Wild Wood is the second solo studio album by Paul Weller, released in September 1993. It made it to number 2 on the UK Albums Chart, and contained four UK hits: "Wild Wood", which reached number 14 on the UK charts, "Sunflower", which reached number 16, "The Weaver" which reached number 18 as "The Weaver EP" and "Hung Up", which reached number 11.

In 2000 Q magazine placed it at number 77 in its list of the 100 Greatest British Albums Ever, and it was included in the book 1001 Albums You Must Hear Before You Die.

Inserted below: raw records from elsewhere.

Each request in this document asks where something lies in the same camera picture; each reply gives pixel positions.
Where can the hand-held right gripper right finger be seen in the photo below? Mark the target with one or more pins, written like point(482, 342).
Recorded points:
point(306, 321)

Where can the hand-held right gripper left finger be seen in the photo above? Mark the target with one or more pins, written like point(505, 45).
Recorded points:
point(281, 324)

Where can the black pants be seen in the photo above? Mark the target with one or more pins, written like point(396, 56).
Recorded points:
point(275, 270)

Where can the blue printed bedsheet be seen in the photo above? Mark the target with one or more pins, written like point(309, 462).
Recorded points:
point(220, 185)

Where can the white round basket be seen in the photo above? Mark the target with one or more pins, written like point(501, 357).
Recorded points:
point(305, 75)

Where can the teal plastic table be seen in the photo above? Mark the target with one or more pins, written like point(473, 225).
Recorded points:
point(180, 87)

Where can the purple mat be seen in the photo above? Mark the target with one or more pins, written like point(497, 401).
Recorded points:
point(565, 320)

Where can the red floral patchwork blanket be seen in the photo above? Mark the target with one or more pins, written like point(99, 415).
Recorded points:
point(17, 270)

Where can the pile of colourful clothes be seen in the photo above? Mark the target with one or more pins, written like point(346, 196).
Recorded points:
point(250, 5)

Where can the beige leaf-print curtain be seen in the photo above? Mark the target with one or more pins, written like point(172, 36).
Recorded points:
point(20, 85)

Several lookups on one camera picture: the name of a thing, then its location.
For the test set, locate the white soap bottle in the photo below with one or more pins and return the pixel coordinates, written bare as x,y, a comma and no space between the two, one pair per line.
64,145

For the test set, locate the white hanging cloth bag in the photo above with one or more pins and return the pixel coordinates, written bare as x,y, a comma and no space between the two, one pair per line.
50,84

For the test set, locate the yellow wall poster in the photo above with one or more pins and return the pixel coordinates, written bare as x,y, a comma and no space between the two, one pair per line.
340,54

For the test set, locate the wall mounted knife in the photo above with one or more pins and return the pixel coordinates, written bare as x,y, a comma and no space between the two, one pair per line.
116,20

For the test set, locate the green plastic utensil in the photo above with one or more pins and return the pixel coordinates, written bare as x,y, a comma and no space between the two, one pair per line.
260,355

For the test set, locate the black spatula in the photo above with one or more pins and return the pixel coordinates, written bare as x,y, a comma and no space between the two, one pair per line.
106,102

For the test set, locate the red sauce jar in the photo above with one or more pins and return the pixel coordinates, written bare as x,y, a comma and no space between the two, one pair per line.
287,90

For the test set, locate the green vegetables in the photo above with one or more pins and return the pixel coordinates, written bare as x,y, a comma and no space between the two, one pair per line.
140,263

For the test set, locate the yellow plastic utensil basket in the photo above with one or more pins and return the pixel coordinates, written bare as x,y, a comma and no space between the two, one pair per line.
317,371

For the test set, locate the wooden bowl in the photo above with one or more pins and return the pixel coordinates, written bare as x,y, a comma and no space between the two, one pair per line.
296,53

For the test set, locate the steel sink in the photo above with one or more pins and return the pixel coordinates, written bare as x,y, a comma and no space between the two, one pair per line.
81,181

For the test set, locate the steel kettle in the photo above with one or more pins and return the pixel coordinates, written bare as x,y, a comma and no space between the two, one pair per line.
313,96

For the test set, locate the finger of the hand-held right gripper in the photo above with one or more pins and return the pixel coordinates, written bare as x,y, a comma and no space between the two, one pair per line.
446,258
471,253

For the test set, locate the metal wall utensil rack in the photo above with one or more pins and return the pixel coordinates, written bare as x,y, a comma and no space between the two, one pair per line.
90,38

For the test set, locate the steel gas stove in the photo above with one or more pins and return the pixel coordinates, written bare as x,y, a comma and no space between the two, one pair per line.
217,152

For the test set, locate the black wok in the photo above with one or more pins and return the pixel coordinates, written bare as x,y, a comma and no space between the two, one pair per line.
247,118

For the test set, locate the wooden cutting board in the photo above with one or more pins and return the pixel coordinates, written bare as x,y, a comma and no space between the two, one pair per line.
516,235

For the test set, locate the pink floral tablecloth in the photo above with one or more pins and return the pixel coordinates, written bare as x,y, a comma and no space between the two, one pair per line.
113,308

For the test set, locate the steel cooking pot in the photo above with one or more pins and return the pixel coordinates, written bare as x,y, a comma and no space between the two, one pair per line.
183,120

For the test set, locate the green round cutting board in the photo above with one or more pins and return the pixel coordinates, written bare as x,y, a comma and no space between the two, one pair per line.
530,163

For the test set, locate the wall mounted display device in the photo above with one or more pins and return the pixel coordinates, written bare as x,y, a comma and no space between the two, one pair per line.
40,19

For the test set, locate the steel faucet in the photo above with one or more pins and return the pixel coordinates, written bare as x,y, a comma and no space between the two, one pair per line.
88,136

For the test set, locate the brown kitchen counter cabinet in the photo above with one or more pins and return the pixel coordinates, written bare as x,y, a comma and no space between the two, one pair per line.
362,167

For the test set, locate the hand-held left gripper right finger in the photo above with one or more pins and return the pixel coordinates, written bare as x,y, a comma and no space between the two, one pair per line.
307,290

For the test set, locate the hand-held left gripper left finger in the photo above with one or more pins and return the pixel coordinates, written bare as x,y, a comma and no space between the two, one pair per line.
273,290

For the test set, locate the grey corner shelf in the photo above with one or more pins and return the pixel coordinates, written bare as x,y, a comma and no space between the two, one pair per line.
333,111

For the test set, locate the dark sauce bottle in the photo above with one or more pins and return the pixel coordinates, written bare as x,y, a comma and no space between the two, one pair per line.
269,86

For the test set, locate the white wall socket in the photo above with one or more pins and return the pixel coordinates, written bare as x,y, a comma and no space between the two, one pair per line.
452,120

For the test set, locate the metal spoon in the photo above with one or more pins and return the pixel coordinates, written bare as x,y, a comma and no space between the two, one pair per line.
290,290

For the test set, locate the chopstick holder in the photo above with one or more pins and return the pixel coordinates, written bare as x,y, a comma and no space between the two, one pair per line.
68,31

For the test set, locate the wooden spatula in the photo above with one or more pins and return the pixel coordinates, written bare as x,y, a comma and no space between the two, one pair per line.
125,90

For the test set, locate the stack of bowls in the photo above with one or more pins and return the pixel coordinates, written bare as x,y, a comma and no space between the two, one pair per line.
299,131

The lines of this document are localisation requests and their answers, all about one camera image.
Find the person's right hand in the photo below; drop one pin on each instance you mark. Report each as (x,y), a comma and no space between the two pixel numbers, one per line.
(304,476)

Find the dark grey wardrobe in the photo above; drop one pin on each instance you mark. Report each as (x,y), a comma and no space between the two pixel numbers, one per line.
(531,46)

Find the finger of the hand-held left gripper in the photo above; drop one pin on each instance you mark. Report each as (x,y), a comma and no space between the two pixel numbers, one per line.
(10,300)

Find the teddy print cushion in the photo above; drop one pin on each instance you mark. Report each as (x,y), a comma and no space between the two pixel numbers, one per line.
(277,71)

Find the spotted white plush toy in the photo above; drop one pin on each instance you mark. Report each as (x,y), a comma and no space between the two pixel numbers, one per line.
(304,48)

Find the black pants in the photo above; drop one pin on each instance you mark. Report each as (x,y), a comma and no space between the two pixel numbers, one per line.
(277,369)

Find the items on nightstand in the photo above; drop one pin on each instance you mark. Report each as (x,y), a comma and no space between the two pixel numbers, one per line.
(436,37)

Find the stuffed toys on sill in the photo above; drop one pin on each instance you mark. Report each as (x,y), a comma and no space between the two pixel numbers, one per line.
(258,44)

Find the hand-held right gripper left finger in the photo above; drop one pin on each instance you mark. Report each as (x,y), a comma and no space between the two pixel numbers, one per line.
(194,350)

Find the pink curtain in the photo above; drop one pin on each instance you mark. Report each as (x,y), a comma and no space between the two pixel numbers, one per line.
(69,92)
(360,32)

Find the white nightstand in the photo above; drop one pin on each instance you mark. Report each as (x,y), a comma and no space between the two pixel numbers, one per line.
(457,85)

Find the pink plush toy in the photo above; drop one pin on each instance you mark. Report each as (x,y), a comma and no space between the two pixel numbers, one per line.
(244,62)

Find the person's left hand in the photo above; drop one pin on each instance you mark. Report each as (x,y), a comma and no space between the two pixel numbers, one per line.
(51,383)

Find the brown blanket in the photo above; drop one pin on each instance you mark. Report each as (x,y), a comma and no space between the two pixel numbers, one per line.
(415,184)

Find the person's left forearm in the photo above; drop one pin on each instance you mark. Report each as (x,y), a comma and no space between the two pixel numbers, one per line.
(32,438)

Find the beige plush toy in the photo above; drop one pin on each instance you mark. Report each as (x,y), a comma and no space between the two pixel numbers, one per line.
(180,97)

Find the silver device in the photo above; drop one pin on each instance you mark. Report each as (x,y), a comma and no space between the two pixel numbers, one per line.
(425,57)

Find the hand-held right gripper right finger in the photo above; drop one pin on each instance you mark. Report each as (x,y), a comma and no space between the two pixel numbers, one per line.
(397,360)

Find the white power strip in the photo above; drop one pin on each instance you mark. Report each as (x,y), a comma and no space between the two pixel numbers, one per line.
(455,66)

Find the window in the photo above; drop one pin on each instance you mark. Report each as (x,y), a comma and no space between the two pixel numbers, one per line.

The original 1993 UK and European CD included 15 tracks. When issued in the US, and reissued in the UK in 1994, a 16th track was added. A two-disc deluxe edition was released on 22 October 2007.

The title track, "Wild Wood", was released as a single in 1993, with "Ends of the Earth" as the B-side. It reached no. 14 on the UK charts in September 1993.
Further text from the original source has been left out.